**** Given records ****

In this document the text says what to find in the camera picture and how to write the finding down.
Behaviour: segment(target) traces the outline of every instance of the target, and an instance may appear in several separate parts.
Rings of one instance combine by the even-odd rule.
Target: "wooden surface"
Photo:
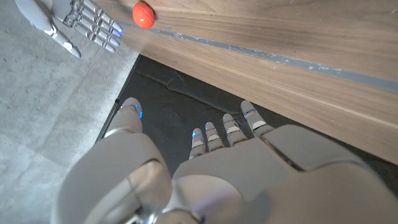
[[[134,23],[136,0],[96,2],[116,20]],[[147,2],[155,9],[156,29],[398,80],[395,1]],[[398,164],[396,91],[129,26],[123,41],[147,57]]]
[[[98,0],[134,23],[137,0]],[[154,28],[398,80],[396,0],[147,0]]]
[[[123,38],[145,56],[398,164],[396,93],[144,30],[125,29]]]

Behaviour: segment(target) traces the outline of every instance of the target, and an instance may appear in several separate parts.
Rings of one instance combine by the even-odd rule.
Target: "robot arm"
[[[127,99],[67,175],[52,223],[397,223],[398,200],[360,158],[306,129],[270,127],[248,101],[241,109],[255,138],[226,114],[225,147],[206,123],[207,142],[196,128],[170,178]]]
[[[121,38],[122,27],[90,0],[53,0],[51,6],[39,0],[16,0],[16,4],[33,26],[77,58],[81,57],[80,51],[58,30],[52,16],[110,52],[115,52],[115,47],[120,45],[118,39]]]

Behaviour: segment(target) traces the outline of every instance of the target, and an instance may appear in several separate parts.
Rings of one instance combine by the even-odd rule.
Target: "black rubber mat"
[[[133,66],[131,74],[98,139],[103,137],[109,120],[117,112],[117,108],[129,97],[135,97],[140,101],[144,112],[142,117],[143,133],[155,142],[168,165],[171,175],[179,164],[189,157],[192,131],[195,128],[201,128],[204,131],[206,122],[214,123],[221,138],[224,139],[225,145],[228,145],[222,122],[225,113],[233,116],[247,137],[253,137],[240,111],[242,98],[159,62],[140,56]],[[255,105],[255,107],[265,121],[275,128],[285,124],[295,124],[310,129],[258,105]],[[398,166],[329,136],[322,135],[361,157],[398,195]]]

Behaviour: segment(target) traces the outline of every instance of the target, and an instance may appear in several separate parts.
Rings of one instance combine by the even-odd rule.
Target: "concrete floor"
[[[48,223],[58,186],[93,145],[137,54],[57,23],[82,58],[0,0],[0,223]]]

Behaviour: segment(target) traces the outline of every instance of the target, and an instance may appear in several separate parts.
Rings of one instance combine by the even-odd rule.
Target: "small orange ball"
[[[132,18],[143,29],[149,29],[155,24],[154,11],[143,2],[139,2],[133,7]]]

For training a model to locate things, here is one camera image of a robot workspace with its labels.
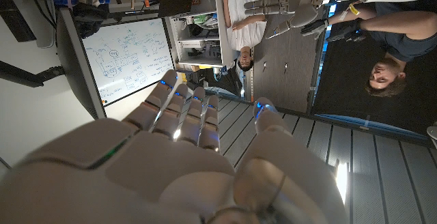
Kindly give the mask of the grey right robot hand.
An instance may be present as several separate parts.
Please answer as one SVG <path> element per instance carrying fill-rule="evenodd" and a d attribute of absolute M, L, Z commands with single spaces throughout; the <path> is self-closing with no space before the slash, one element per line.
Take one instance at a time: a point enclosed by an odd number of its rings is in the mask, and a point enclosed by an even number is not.
<path fill-rule="evenodd" d="M 346 223 L 334 173 L 272 102 L 239 167 L 220 152 L 218 99 L 173 70 L 123 120 L 84 124 L 34 150 L 1 181 L 2 223 Z"/>

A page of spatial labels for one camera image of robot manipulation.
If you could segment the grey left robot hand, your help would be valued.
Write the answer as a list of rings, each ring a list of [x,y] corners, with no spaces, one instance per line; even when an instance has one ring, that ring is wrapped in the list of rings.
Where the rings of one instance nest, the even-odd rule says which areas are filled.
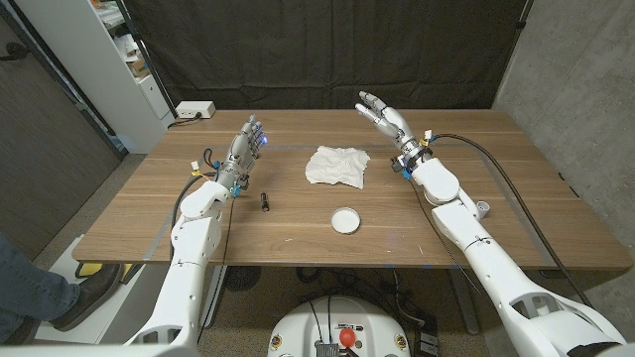
[[[262,123],[255,114],[251,114],[232,140],[225,160],[218,169],[216,181],[225,186],[233,196],[246,190],[249,173],[255,166],[260,149],[267,142]]]

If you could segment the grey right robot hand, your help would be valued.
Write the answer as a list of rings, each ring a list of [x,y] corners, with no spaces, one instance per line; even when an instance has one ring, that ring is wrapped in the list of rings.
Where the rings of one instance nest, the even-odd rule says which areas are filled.
[[[400,155],[392,159],[391,166],[395,172],[411,174],[432,157],[433,152],[429,147],[433,138],[431,130],[428,130],[423,138],[418,139],[406,119],[396,109],[366,91],[360,91],[359,97],[362,103],[355,105],[358,113],[370,120],[400,151]]]

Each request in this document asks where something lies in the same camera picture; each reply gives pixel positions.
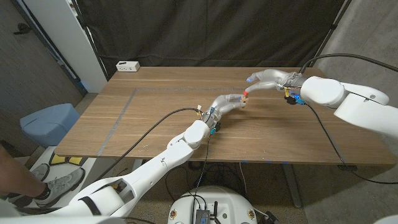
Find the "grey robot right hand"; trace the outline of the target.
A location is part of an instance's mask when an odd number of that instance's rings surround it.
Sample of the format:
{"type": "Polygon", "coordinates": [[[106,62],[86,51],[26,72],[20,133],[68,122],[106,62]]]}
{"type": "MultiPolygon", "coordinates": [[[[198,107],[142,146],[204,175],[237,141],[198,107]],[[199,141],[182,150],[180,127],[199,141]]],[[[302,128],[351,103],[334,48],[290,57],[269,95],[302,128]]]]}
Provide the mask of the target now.
{"type": "Polygon", "coordinates": [[[297,88],[301,87],[307,80],[301,73],[284,72],[282,70],[266,69],[261,72],[255,72],[246,79],[252,83],[245,89],[245,92],[250,93],[257,90],[281,90],[284,87],[297,88]]]}

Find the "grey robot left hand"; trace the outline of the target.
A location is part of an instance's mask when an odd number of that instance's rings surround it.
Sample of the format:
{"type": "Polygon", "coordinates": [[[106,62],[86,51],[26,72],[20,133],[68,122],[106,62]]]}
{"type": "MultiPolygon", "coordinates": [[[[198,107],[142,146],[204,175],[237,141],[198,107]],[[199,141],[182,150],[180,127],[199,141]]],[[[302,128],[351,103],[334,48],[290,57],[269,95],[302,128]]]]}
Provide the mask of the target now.
{"type": "Polygon", "coordinates": [[[214,126],[221,117],[233,109],[246,106],[246,100],[242,94],[228,94],[218,96],[203,114],[201,119],[209,128],[214,126]]]}

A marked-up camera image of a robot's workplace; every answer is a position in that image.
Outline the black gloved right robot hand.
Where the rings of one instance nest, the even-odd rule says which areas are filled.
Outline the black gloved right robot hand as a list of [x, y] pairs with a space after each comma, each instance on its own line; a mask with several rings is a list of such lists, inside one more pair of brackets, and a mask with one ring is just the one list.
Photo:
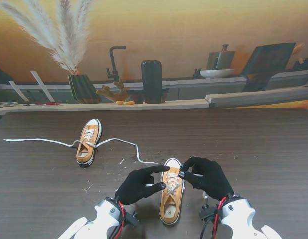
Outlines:
[[234, 194], [221, 166], [207, 158], [189, 158], [183, 163], [179, 177], [218, 201]]

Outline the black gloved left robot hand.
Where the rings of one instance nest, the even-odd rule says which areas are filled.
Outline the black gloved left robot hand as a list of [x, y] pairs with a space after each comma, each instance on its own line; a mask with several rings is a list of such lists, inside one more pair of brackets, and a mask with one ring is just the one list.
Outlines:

****

What the task requires — Copy exactly the lines from the line containing "Outline the black gloved right robot hand." through the last line of the records above, both included, and leave out any pictures.

Task result —
Outline the black gloved right robot hand.
Where the rings of one instance nest, the even-odd rule says which areas are filled.
Outline the black gloved right robot hand as a list of [x, y] pairs with a space after each comma, each instance on its own line; a mask with several rings is a list of such lists, inside one more pair of brackets, and a mask with one ring is just the one list.
Photo:
Outlines:
[[234, 194], [221, 166], [207, 158], [189, 158], [183, 163], [179, 177], [218, 201]]

Outline the black gloved left robot hand.
Where the rings of one instance nest, the even-odd rule says which areas are filled.
Outline the black gloved left robot hand as a list of [x, y] pairs with a space after each comma, each instance on its own line; a mask with several rings is a list of such lists, inside one more pair of brackets, and a mask with one ring is just the one list.
Outlines:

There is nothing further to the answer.